O que a maioria de nós sabe é o que nos dizem as autoridades sanitárias que, em todo este processo, têm apresentado em alguns momentos titubeações pouco credíveis – por exemplo, o caso das máscaras – com a desculpa de que todos nós estamos a aprender com a evolução deste novo coronavírus. Não tiveram em conta experiências anteriores? Ou, perante uma calamidade, quiseram proteger o grupo dos profissionais de saúde evitando uma corrida às máscaras por parte da maioria das pessoas como material indispensável de protecção individual? E por que razão o fariam? Estariam mal preparados para um evento que já se desenhava como uma tragédia global? Se o uso da máscara fosse implementado e até obrigatório no início da pandemia teríamos salvado vidas, haveria menos infectados? Desvalorizámos o que já há mais de uma década nos surgiu como um aviso? Ou estávamos todos deslumbrados com o irresponsável crescimento económico que estava a destruir o planeta?
As nossas vidas já não são o que eram, jamais o serão.
O «desconfinamento» por fases será tão-só um «doce» para nos fazer crer que tudo voltará a ser o que era; que a economia irá recuperar já a partir de 2022; que voltaremos a poder viajar massivamente em condições que deixam muito a desejar; que, em suma, possamos continuar a olhar unicamente para o nosso umbigo num exercício de cabotinismo hedonista. Creio que não será assim. Creio mesmo que, em breve, voltaremos a um confinamento mais rigoroso para nos protegermos de um vírus que a ciência conhece mas que não sabe ainda combatê-lo com eficácia. Imaginemos que os cientistas garantiam, hoje, a eficiência de uma vacina. Quanto tempo demoraria a produzir e a distribuir vacinas para mais de sete mil milhões de pessoas?
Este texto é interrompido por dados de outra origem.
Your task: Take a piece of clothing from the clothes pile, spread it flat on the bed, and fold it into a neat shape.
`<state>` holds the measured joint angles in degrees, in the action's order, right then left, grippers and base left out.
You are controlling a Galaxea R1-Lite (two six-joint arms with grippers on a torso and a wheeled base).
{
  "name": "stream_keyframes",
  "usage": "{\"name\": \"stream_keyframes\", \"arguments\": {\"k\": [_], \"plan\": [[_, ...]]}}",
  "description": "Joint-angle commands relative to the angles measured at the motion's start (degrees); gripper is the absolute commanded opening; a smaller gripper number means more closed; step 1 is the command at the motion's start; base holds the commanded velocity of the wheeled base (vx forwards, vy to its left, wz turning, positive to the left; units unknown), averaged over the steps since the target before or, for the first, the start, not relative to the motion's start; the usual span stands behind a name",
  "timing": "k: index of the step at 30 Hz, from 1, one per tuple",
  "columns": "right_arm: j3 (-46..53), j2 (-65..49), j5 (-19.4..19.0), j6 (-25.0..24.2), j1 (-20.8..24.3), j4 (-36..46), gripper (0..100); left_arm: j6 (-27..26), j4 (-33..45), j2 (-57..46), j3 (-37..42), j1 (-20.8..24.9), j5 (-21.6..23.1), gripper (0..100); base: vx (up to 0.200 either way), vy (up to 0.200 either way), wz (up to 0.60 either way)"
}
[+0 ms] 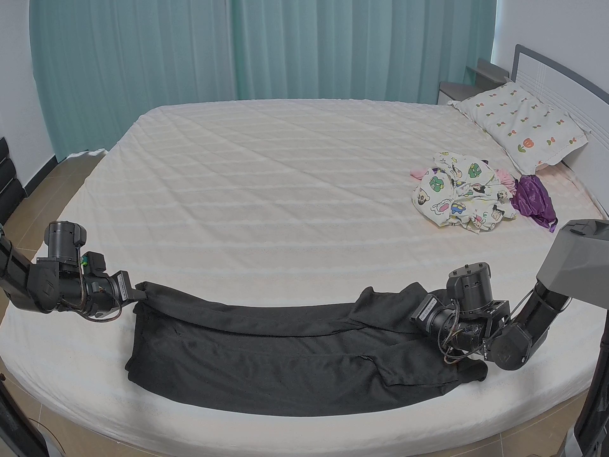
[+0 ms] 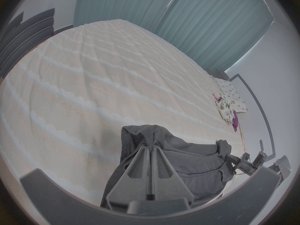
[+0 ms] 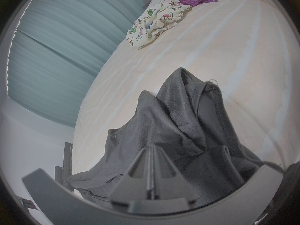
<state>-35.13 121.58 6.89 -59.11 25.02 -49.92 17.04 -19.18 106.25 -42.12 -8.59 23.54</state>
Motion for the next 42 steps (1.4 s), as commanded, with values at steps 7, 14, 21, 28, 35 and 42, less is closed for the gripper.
{"name": "stream_keyframes", "arguments": {"k": [7,14,21,28,35,42], "plan": [[0.94,-1.69,-0.03,0.14,0.03,0.35,0,0.01,-0.07,0.09,-0.07,-0.02,0.01,0,0.0,0.0,0.0],[1.47,-1.17,-0.56,0.05,-0.05,0.35,100,0.01,0.02,0.09,-0.07,-0.02,0.01,0,0.0,0.0,0.0],[1.38,-0.73,-0.82,-0.57,-0.05,-0.09,100,0.01,0.02,0.09,-0.07,-0.02,0.01,0,0.0,0.0,0.0],[-0.29,0.85,-1.17,-2.76,-0.76,-0.44,100,0.01,0.02,0.18,-0.07,-0.02,0.01,0,0.0,0.0,0.0],[-0.9,1.56,-0.74,-2.5,-0.67,-0.53,0,0.01,0.02,0.09,-0.07,-0.02,0.01,0,0.0,0.0,0.0],[0.42,-0.2,-0.12,-2.59,-0.14,-0.7,0,0.01,-0.07,0.18,-0.07,-0.02,0.01,0,0.0,0.0,0.0]]}}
A que custo? Não sabemos. Ninguém sabe. Ou poucos saberão mais do que a maioria. E, provavelmente, o que sabem é tão aterrador que nos vão fazendo crer, em doses homeopáticas, que a esperança está ao virar da esquina e, ao mesmo tempo, paradoxalmente, nos dizem que, apesar dos esforços, a coisa ainda levará algum tempo a resolver-se.
Entre confinamentos cada vez mais alargados e desconfinamentos cada vez mais breves, nós, submetidos às exigências sanitárias, vamos perdendo o contacto físico com o outro. Entraremos em fase de desabituação da convivência social. Esqueceremos os códigos naturais que nos aproximam. Teremos medo. Evitaremos o abraço, o beijo, as pequenas cumplicidades, os amigos, as trocas, as festas, as partilhas de dores e alegrias. E a economia? Preocupar-se-ão aqueles que ainda não perceberam que tudo mudou. Mudou desde logo no turismo e consequentemente na restauração; mudou na educação; mudou na saúde; mudou no trabalho e no seu acesso; mudou tudo. Tudo. E, aqui, reside a grande questão do futuro. Já pensaram nisso? Alguns, seguramente. Espreita um grande perigo. E na hora da verdade quem será quem e quem será ninguém? E, como todos sabem nestes casos, deus lavará as mãos, não vá o diabo tecê-las, e assobiará para um recanto longínquo do céu. Quem será quem? Quem será ninguém?